Selecionei o público alvo de minha matéria na faixa de seres humanos sobre os quais Chico Buarque diria “que se disfarçam tão bem”. O “cidadão do 5º mundo” nega a própria existência pelos padrões da sociedade. Não nasce oficialmente porque não possui registro. E não morre porque não nasceu. Você pode passar por ele durante anos sem notar sua existência. Ele é, nos devaneios da “Escola de Frankfurt”, a base da tese da “descriminalização do crime”. É – no raciocínio de seus seguidores e no qual setores da esquerda brasileira parece se espelhar – um produto da sociedade, criado sob o jugo da violência estrutural de um sistema capitalista criminoso.

O “lumpen proletariat” bonapartista era composto por roués arruinados, degenerados, aventureiros, vagabundos, licenciados de tropa, ex-presidiários, fugitivos da prisão, escroques, saltimbancos, delinquentes, batedores de carteira, ladrões, jogadores, alcaguetes, donos de bordéis, carregadores, escrevinhadores, tocadores de realejo, trapeiros, afiadores, caldeireiros, mendigos – em uma palavra, toda essa massa informe, difusa e errante que os franceses chamam la bohème.

Chico Buarque diz que “A novidade é a criançada se alimentar de luz. Alucinados, os meninos vão ficando azuis e desencarnando lá no Brejo da Cruz. Eletrizados, eles cruzam os céus do Brasil. E, na rodoviária, assumem formas mil. Uns vendem fumo, tem uns que viram Jesus. Muito sanfoneiro, cego tocando blues. Uns têm saudade e dançam maracatus. Uns atiram pedra, Outros passeiam nus. Mas há milhões desses seres, que se disfarçam tão bem que ninguém pergunta de onde essa gente vem. São jardineiros, guardas-noturnos, casais. São passageiros, bombeiros e babás. Já nem se lembram que existe um Brejo da Cruz. Que eram crianças. E que comiam luz.
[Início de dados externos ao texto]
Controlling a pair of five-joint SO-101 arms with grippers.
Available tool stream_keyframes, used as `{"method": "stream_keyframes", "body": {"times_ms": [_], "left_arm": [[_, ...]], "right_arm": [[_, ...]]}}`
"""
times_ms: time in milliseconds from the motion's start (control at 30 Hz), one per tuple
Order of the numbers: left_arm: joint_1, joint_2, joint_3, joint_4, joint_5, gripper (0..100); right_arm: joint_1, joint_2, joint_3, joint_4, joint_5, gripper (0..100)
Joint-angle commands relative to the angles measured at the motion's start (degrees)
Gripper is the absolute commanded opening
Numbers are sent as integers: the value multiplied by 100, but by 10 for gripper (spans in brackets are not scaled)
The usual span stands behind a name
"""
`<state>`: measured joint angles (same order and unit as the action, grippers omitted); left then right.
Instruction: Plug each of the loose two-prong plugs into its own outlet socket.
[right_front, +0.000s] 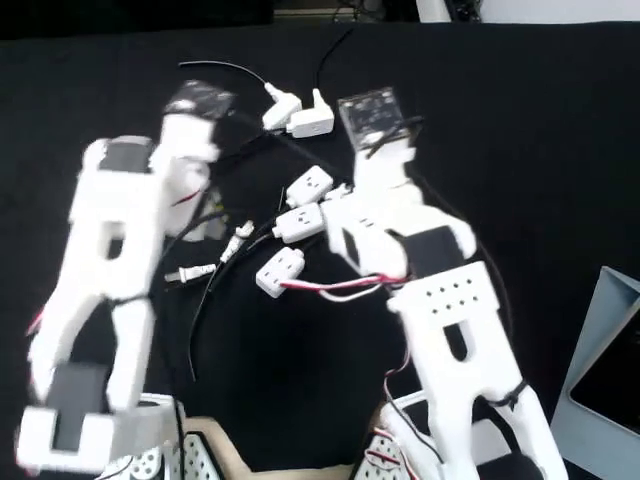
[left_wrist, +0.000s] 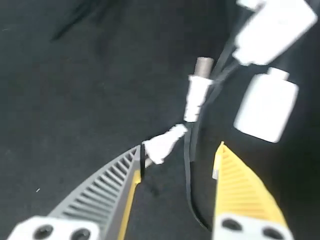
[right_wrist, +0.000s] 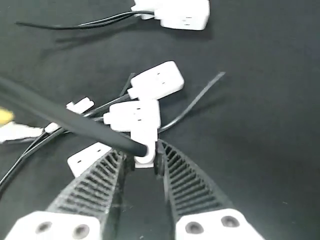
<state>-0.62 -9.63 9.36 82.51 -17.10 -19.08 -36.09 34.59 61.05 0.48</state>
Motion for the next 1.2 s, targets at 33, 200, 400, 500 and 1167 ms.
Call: {"method": "stream_keyframes", "body": {"times_ms": [33, 200, 400, 500, 1167], "left_arm": [[-910, -1732, 1877, -1099, -70, 230], [-1780, -2866, 3240, -1811, -35, 229], [-2738, -3560, 4295, -2338, -62, 103], [-2888, -3578, 4664, -2505, -44, 109], [-2765, -3631, 5895, -3464, 158, 116]], "right_arm": [[-695, -180, 136, -62, 0, 11], [-1354, -171, 743, -615, 18, 11], [-1785, -171, 1121, -712, 396, 11], [-1899, -171, 1411, -1002, 545, 11], [-1820, 1007, 1956, -2558, 879, 11]]}}
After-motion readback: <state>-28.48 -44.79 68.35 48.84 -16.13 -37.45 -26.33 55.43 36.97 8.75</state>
As cracolândias foram introduzidas como referência na canção de Chico Buarque pelo comovente artigo da juíza Dora Martins e “apareceram na mídia por conta do balé descompassado no qual escorregaram os poderes públicos. Chico Buarque fez a canção Brejo da Cruz, em 1984, há mais de vinte e cinco anos, e, já então, anunciava a dita novidade: “a criançada a se alimentar de luz, meninos alucinados ficando azuis, e desencarnando lá no brejo da cruz…” O Brasil está cheio de brejos da cruz, não mais só com meninos, se alimentando do cheiro da cola e de luz, mas agora com mulheres grávidas, jovens, homens e mulheres, também alucinados, sem esperança, em busca, incessante e continua, de mais uma pedra de crack.

Os usuários de crack, bem se sabe, compõem a parcela mais excluída dos excluídos desta sociedade brasileira que se quer moderna, em franco desenvolvimento, como cantam os homens da economia. E tão consumista. Sem volteios: a sociedade brasileira precisa reconhecer seus males e não apenas querer esconder esses “milhões de seres que não mais se disfarçam tão bem” e, que antes de desencarnarem, ficando azuis, nos apontam que, já existiam eles, sim, muito antes, e que eram crianças, e que “comiam luz” neste triste e brasileiro brejo da cruz.